Relativistic kinetic energy of rigid bodies

Relativistic kinetic energy of rigid bodies

In special relativity, we must change the expression for linear momentum.
Using m for rest mass, v and v for the object's velocity and speed respectively, and c for the speed of light in vacuum, we assume for linear momentum that \mathbf{p}=m\gamma \mathbf{v}, where \gamma = 1/\sqrt{1-v^2/c^2}.
Integrating by parts gives
E_k = \int \mathbf{v} \cdot d \mathbf{p}= \int \mathbf{v} \cdot d (m \gamma \mathbf{v}) = m \gamma \mathbf{v} \cdot \mathbf{v} - \int m \gamma \mathbf{v} \cdot d \mathbf{v} = m \gamma v^2 - \frac{m}{2} \int \gamma d (v^2)
Remembering that \gamma = (1 - v^2/c^2)^{-1/2}\!, we get:
\begin{align}
E_k &= m \gamma v^2 - \frac{- m c^2}{2} \int \gamma d (1 - v^2/c^2) \\
    &= m \gamma v^2 + m c^2 (1 - v^2/c^2)^{1/2} - E_0
\end{align}
where E0 serves as an integration constant.
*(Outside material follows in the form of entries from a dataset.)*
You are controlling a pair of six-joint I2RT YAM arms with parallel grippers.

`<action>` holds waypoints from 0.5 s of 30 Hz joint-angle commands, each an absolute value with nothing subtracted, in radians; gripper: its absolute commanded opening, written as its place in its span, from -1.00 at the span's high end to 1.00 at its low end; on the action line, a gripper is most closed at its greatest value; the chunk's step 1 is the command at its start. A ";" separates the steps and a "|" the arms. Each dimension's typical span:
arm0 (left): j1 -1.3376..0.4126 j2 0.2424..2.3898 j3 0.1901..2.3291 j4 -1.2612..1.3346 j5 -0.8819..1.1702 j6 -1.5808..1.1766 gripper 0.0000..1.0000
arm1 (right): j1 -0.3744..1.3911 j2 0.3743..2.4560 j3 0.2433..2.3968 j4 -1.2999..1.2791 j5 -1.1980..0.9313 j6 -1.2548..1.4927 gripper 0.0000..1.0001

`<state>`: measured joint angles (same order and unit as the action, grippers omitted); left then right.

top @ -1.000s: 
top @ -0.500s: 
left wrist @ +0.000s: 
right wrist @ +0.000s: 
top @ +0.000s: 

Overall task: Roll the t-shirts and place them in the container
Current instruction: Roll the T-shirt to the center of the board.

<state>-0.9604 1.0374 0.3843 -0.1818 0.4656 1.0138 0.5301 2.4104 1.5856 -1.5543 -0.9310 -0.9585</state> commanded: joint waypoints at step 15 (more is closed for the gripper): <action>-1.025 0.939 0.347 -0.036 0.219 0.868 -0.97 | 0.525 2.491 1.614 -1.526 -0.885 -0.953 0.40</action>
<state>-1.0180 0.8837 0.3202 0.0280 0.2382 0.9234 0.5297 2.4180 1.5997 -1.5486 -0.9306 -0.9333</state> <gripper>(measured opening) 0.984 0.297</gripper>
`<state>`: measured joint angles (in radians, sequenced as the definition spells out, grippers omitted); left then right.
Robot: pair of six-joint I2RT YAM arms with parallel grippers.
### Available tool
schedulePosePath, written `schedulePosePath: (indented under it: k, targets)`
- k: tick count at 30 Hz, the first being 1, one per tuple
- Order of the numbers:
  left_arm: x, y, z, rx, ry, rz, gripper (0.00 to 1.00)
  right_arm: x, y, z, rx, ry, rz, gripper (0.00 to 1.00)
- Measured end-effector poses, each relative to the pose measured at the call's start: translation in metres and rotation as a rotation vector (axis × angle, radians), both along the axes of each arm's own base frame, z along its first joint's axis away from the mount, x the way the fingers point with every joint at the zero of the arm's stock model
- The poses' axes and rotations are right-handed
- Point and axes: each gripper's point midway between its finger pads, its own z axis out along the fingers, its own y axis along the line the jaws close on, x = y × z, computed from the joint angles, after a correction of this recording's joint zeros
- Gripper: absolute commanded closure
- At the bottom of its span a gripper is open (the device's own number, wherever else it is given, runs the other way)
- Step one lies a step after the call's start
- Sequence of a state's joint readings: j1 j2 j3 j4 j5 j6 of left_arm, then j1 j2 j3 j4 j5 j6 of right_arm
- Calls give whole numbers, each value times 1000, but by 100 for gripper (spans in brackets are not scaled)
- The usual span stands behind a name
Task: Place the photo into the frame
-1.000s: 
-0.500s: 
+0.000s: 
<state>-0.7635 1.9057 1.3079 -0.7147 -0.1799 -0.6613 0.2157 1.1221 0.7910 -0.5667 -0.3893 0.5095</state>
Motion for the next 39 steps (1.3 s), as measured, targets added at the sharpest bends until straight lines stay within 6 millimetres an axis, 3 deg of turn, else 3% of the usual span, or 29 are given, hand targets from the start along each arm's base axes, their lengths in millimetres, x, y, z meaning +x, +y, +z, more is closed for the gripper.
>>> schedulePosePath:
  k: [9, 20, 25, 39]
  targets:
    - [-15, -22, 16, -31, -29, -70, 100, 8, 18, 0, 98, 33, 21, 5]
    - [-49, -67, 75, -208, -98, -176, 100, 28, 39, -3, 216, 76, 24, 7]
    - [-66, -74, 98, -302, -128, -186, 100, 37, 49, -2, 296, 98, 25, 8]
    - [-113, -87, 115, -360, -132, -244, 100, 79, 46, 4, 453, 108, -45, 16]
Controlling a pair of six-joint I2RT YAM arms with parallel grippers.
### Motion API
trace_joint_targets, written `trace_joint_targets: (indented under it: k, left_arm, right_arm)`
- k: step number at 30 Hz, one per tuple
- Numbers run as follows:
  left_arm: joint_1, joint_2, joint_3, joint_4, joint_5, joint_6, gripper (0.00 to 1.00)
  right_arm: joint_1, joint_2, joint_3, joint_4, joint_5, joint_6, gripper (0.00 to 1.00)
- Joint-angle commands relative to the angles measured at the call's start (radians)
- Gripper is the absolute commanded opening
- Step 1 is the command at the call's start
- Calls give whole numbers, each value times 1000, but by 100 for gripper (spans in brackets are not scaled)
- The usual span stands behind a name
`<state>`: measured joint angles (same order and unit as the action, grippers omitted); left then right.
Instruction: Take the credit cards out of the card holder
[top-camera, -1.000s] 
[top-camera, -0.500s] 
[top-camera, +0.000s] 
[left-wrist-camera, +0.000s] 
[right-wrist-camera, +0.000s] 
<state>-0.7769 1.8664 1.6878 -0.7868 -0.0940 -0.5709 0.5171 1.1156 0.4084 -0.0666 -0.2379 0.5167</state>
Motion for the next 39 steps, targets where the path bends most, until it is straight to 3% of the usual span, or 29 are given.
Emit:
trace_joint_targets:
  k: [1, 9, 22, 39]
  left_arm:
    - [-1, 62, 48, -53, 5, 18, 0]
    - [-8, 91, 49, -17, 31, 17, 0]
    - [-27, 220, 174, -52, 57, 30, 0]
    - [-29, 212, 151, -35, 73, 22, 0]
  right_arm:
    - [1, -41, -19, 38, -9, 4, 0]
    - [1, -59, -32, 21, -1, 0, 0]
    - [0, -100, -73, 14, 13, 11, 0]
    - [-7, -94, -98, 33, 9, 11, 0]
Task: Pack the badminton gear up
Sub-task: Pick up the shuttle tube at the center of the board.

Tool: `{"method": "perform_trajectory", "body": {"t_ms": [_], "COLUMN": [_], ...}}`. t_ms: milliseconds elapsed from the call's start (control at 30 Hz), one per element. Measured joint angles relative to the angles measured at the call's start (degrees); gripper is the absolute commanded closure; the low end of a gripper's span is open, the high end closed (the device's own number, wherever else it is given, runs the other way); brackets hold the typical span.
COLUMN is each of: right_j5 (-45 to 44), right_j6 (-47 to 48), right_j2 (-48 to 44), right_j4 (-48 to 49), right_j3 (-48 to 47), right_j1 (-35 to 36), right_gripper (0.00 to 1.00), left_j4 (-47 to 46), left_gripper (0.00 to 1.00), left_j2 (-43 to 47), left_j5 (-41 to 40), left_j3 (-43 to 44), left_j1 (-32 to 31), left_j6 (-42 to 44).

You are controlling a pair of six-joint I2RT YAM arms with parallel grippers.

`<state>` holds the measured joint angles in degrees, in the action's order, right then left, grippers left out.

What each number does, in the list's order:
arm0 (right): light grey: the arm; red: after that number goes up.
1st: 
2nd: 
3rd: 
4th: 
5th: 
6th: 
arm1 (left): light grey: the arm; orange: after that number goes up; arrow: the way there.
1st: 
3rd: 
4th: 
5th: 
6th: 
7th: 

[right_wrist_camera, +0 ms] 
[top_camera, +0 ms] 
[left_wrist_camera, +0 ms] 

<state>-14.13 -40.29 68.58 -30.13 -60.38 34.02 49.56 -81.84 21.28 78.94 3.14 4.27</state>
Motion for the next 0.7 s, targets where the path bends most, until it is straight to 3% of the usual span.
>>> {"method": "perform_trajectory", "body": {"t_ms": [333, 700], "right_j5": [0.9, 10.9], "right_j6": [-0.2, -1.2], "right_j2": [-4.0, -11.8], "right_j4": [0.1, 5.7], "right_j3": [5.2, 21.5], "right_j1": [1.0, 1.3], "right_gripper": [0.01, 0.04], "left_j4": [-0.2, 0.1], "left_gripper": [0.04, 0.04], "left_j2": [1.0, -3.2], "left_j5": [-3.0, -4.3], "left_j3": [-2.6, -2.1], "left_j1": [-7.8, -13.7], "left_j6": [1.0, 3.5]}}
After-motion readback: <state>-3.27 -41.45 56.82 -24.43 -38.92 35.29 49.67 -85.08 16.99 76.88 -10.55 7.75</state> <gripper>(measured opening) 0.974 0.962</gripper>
Thus:
\begin{align}
E_k &= m \gamma (v^2 + c^2 (1 - v^2/c^2)) - E_0 \\
    &= m \gamma (v^2 + c^2 - v^2) - E_0 \\
    &= m \gamma c^2 - E_0
\end{align}
The constant of integration E0 is found by observing that, when \mathbf{v }= 0 , \ \gamma = 1\! and  E_k = 0 \!, giving
E_0 = m c^2 \,
and giving the usual formula:
E_k = m \gamma c^2 - m c^2 = \frac{m c^2}{\sqrt{1 - v^2/c^2}} - m c^2
If a body's speed is a significant fraction of the speed of light, it is necessary to use relativistic mechanics (the theory of relativity as developed by Albert Einstein) to calculate its kinetic energy.
For a relativistic object the momentum p is equal to:
 p = \frac{m v}{\sqrt{1 - (v/c)^2}} .
Thus the work expended accelerating an object from rest to a relativistic speed is:
E_k = \frac{m c^2}{\sqrt{1 - (v/c)^2}} - m c^2 .
The equation shows that the energy of an object approaches infinity as the velocity v approaches the speed of light c, thus it is impossible to accelerate an object across this boundary.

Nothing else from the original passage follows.